§ **What is required**
Copy the first line of the entries below and every line after it through the line containing "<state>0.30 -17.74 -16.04". Do not include pictures.

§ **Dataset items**
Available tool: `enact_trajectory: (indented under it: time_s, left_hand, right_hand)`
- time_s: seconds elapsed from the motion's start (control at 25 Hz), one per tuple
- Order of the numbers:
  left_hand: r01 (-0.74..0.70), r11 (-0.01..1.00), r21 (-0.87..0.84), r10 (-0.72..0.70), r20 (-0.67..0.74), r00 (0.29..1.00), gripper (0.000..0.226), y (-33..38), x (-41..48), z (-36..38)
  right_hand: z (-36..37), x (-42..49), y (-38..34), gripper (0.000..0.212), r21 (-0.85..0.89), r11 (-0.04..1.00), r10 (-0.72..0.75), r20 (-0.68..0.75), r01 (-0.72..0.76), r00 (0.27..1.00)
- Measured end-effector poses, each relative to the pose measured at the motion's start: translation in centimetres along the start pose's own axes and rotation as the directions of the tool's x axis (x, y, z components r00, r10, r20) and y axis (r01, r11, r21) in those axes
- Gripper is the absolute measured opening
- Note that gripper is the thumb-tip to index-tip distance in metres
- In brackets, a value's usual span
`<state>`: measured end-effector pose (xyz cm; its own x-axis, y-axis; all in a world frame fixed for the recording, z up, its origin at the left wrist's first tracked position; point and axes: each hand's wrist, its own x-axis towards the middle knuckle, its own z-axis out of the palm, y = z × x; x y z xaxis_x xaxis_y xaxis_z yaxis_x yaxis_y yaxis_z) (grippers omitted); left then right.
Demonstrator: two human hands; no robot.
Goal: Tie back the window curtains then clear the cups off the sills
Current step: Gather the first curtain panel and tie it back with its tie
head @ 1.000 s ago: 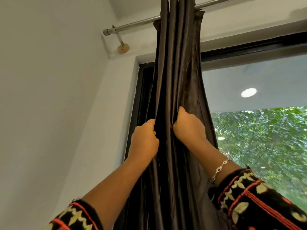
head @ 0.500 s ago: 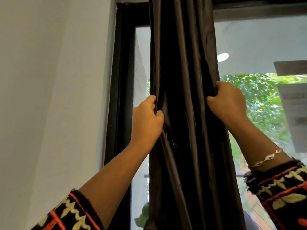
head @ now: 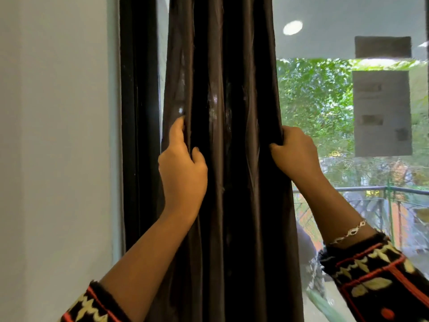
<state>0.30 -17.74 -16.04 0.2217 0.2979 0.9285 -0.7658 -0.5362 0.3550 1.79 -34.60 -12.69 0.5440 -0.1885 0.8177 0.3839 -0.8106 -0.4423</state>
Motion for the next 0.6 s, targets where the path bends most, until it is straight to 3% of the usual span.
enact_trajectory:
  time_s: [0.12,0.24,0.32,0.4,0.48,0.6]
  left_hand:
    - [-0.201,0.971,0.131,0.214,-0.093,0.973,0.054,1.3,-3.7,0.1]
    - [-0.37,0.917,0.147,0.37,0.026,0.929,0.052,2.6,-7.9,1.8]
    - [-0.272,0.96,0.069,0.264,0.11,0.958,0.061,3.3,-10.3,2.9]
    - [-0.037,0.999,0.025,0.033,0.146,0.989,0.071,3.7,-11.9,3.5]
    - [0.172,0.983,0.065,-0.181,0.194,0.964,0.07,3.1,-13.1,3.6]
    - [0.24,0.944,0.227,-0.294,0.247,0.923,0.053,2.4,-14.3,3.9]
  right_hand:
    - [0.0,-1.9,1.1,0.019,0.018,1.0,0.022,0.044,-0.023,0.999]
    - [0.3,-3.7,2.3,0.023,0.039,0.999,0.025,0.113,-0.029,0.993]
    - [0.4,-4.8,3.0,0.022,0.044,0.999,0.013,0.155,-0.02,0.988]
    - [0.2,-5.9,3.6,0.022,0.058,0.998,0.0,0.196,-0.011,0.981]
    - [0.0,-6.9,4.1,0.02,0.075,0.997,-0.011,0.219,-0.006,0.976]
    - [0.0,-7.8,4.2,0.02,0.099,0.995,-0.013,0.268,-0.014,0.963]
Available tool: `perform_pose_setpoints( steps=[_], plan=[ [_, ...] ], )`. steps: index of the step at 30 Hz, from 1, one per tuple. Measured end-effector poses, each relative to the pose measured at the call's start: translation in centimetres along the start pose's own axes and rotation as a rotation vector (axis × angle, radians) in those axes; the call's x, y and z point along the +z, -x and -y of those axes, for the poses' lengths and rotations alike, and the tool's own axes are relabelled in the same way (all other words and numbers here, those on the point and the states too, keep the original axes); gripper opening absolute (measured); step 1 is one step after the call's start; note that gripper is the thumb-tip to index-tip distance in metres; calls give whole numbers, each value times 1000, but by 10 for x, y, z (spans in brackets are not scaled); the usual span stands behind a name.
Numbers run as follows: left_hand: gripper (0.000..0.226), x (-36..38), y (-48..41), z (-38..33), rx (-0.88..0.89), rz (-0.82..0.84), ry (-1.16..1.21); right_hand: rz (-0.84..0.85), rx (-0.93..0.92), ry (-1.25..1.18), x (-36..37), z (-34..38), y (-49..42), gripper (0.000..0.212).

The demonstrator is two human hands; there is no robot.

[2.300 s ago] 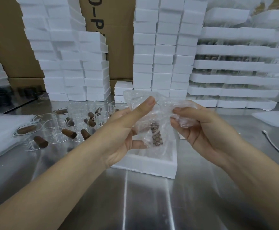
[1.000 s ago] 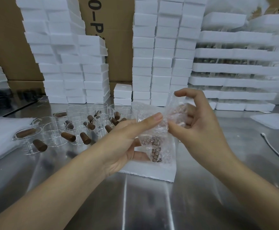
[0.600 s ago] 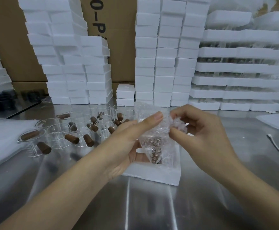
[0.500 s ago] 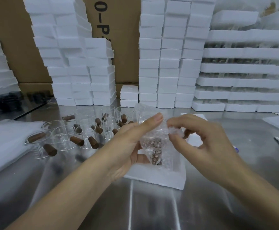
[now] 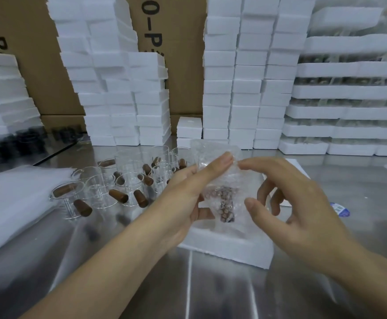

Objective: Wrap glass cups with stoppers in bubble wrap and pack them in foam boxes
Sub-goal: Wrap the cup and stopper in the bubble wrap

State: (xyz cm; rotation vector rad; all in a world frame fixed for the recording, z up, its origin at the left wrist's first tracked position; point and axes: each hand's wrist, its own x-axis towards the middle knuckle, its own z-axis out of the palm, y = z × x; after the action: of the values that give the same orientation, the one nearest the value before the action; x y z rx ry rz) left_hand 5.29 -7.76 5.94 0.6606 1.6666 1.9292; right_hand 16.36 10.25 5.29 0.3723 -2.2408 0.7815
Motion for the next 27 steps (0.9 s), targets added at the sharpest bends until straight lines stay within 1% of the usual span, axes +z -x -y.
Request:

§ **Output of the task**
Available tool: `enact_trajectory: (indented under it: time_s, left_hand, right_hand)`
- time_s: seconds elapsed from the motion's start (control at 25 Hz), one per tuple
- Order of the numbers:
  left_hand: r01 (-0.74..0.70), r11 (-0.01..1.00), r21 (-0.87..0.84), r10 (-0.72..0.70), r20 (-0.67..0.74), r00 (0.29..1.00), gripper (0.000..0.226), y (-33..38), x (-41..48), z (-36..38)
  right_hand: z (-36..37), x (-42..49), y (-38..34), gripper (0.000..0.212), r21 (-0.85..0.89), r11 (-0.04..1.00), r10 (-0.72..0.75), r20 (-0.68..0.75), r01 (-0.72..0.76), r00 (0.27..1.00)
- Measured end-effector poses, each relative to the pose measured at the motion's start: translation in centimetres along the start pose's own axes and rotation as the directions of the tool's x axis (x, y, z components r00, r10, r20) and y axis (r01, r11, r21) in those axes
- Gripper is the absolute measured opening
- Note that gripper is the thumb-tip to index-tip distance in metres
- In brackets, a value's usual span
`<state>`: measured end-effector pose (xyz cm; its own x-axis, y-axis; all in a world frame fixed for the recording, z up, its origin at the left wrist's first tracked position; point and axes: each hand's wrist, its own x-axis towards the middle knuckle, its own z-axis out of the palm, y = z × x; x y z xaxis_x xaxis_y xaxis_z yaxis_x yaxis_y yaxis_z) (grippers omitted); left then right.
Demonstrator: two human hands; no robot.
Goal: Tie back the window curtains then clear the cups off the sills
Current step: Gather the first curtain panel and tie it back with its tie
head @ 1.000 s ago: 
head @ 0.500 s ago: 
head @ now: 
<state>0.30 -17.74 -16.04 0.2217 0.2979 0.9285 -0.7658 -0.5362 0.3550 1.79 -34.60 -12.69 0.5440 -0.1885 0.8177 0.3839 -0.8106 -0.4423</state>

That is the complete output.